Using the data below, copy each line that includes the word "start".

[Data excerpts]
%%
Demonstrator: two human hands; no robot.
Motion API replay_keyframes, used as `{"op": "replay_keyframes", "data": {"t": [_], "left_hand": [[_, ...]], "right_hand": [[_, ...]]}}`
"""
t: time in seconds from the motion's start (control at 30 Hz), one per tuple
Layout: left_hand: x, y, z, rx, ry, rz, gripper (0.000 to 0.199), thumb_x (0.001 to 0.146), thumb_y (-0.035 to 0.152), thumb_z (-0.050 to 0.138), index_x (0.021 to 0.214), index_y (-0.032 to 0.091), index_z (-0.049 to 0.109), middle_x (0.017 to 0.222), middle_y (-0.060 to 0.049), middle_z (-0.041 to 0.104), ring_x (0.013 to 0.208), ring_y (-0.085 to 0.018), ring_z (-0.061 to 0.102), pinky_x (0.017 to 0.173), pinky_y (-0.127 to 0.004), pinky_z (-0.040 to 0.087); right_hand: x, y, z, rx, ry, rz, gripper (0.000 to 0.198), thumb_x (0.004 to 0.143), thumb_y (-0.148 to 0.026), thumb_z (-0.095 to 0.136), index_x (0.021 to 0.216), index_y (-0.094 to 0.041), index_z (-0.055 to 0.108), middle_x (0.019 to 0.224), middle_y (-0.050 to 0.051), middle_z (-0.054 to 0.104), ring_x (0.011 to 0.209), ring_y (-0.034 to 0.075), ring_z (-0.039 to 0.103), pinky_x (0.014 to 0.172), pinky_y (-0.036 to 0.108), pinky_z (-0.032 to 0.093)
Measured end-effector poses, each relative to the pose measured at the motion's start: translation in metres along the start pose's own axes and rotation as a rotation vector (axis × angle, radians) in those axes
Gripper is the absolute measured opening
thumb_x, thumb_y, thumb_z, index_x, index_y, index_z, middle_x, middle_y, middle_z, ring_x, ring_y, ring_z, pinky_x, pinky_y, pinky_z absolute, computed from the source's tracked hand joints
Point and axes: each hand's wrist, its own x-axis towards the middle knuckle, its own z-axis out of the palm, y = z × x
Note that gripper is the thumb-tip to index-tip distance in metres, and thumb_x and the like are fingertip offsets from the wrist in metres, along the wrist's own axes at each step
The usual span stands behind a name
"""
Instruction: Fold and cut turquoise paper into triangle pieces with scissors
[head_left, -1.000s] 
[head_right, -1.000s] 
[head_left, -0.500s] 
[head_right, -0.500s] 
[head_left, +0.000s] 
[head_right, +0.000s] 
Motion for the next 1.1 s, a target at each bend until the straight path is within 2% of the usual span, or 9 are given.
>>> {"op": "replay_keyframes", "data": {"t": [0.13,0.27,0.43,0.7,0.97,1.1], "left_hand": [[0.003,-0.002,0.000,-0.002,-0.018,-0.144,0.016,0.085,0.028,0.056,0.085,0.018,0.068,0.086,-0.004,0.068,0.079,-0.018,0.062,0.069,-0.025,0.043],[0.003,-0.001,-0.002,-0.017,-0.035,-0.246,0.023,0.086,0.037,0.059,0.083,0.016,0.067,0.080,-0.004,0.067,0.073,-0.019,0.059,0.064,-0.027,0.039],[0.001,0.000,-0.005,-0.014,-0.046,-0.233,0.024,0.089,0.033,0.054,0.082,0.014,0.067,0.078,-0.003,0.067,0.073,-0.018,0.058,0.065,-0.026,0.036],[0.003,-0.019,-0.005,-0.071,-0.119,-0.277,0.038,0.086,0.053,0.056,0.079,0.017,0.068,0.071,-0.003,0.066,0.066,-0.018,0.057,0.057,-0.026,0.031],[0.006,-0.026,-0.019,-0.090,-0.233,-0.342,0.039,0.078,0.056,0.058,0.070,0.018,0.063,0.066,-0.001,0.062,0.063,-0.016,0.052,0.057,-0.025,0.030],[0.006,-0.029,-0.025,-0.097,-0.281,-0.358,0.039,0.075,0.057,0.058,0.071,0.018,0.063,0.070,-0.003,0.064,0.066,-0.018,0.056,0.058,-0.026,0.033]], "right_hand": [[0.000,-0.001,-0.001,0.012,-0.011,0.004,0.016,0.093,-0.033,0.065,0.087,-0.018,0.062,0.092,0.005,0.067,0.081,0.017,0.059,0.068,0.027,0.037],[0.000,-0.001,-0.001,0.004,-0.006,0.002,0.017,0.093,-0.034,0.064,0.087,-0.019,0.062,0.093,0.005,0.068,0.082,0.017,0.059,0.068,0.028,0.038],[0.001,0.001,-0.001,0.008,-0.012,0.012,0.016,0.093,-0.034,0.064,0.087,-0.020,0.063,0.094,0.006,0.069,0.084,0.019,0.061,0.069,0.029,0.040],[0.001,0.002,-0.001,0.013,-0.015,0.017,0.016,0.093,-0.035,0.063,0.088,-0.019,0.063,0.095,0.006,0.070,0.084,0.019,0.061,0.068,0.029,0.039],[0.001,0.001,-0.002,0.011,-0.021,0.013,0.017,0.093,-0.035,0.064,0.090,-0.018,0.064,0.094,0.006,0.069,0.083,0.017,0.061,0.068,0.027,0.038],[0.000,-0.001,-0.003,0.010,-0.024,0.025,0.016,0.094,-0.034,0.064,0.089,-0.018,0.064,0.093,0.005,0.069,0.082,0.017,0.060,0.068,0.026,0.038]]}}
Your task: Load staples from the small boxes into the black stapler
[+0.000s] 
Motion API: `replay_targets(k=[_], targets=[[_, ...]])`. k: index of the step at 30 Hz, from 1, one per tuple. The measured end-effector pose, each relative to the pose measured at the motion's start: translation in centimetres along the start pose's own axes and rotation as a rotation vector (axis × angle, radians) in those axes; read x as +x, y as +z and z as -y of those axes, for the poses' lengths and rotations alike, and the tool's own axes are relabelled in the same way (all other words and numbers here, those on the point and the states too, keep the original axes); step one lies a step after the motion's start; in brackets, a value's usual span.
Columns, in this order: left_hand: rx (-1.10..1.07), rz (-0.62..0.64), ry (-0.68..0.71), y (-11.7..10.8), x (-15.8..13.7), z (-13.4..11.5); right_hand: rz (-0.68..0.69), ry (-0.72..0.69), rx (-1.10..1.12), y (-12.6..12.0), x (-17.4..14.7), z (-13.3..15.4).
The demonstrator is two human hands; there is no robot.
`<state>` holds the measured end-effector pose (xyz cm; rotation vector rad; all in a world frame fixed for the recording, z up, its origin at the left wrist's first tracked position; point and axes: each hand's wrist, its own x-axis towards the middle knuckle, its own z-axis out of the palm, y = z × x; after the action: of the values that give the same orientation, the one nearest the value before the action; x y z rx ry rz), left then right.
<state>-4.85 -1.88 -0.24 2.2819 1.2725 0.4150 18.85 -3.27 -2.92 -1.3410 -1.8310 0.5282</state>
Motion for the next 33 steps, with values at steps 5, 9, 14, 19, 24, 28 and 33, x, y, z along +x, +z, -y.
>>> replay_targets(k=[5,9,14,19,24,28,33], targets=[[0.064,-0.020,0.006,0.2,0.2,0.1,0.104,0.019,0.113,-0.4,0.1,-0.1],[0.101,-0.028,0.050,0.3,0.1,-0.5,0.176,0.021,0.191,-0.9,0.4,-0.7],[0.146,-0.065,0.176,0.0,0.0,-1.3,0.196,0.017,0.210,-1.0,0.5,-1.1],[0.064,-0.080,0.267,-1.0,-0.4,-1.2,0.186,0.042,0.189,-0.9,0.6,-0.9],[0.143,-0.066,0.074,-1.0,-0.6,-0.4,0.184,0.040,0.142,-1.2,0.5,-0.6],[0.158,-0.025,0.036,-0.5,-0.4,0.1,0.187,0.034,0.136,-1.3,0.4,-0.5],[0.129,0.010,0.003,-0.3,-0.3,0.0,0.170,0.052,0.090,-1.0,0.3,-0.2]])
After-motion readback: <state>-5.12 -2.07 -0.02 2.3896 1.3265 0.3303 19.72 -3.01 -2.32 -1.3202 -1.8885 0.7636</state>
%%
*EXERCISE RESPONSE*:
t: time in seconds from the motion's start (control at 30 Hz), one per tuple
Measured end-effector poses, each relative to the pose measured at the motion's start: translation in metres along the start pose's own axes and rotation as a rotation vector (axis × angle, radians) in those axes
Motion API: `replay_targets(k=[_], targets=[[_, ...]])`. k: index of the step at 30 Hz, from 1, one per tuple. The measured end-effector pose, each relative to the pose measured at the motion's start: translation in centimetres along the start pose's own axes and rotation as a rotation vector (axis × angle, radians) in those axes; read x as +x, y as +z and z as -y of those axes, for the poses' lengths and rotations alike, and the tool's own axes are relabelled in the same way (all other words and numbers here, those on the point and the states too, keep the original axes); step one lies a step after the motion's start; in brackets, a value's usual span.

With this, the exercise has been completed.